The reported offering would be the biggest in U.S. history, raising $30 billion and valuing the companies together at $500 billion or more.

Home Latest News
By Deborah Kearns
August 12, 2025
Reading Time: 4 mins read
NAR, MBA Highlight Unanswered Questions Around Trump Admin Fannie, Freddie Stock Sale

Reston, Virginia, USA- march 1, 2020: Freddie Mac office in Reston, Virginia, USA. Freddie Mac is a public government-sponsored enterprise (GSE).

The Trump administration is planning to sell stock in mortgage giants Fannie Mae and Freddie Mac through a public offering later this year, potentially raising $30 billion for the federal government, according to a report from the Wall Street Journal. A senior administration official confirmed the plans separately to Axios on Friday, the news outlet reported.

But with scant details on many of the technical aspects of the monumentally complex process of easing the two companies out of a nearly two-decade conservatorship, industry stakeholders are asking for more information.

“The GSEs are the backbone of middle-class homeownership, financing nearly half of all U.S. home purchases,” a National Association of Realtors® (NAR) spokesperson told RISMedia. “Ending conservatorship is a worthy goal, but not at the expense of the affordable, stable mortgage financing Americans rely on in every market and every economy.”

The Mortgage Bankers Association (MBA), which earlier this year told members that removing Fannie and Freddie from conservatorship was “not a priority” for the administration, didn’t comment directly on the IPO report, but did make it clear that Fannie and Freddie’s release from conservatorship won’t be as simple as it sounds. 

“The list of complex and critical issues that must be addressed before a responsible release from conservatorship can be executed is long,” an MBA spokesperson told RISMedia. “It includes details of the scope of a government guarantee on agency MBS, the resolution of the capital stack, ratings agency reactions to a release, risk weights on post-conservatorship GSE MBS, the effect of exit on investor appetite for GSE MBS, the liquidity and fungibility of the UMBS market post-exit, and many more.”

President Trump himself seemed to confirm the news—and perhaps the timing as well—in an AI-generated post on Truth Social over the weekend. The image showed Trump ringing the opening bell at the New York Stock Exchange (NYSE) in front of a backdrop dated November 2025. The listing was for a company called The Great American Mortgage Corporation with a “MAGA” ticker symbol.

However, the White House has yet to confirm the news, and the Federal Housing Finance Agency (FHFA)—the agency that oversees Fannie Mae and Freddie Mac—has not returned RISMedia’s requests for comment.

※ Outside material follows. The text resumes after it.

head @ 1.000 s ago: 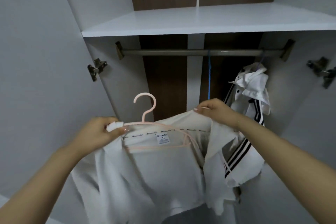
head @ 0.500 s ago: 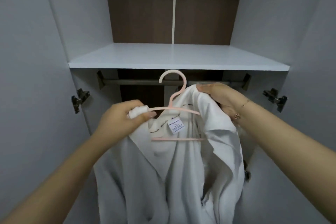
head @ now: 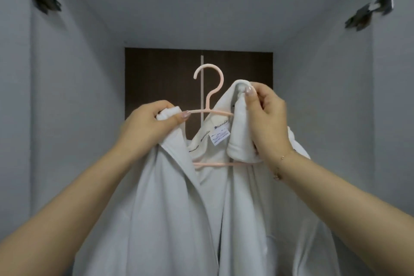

If the plan comes to fruition, it would be the largest IPO in U.S. history, surpassing the $21 billion Alibaba offering on the NYSE in 2014. Shares of both Fannie and Freddie were up more than 20% by market closing on Friday, but details of the plan are still unclear.

The NAR spokesperson explicitly advocated for proceeds of the sale to be “reinvested in housing—through stronger GSE capital, more supply or lower costs for buyers.” 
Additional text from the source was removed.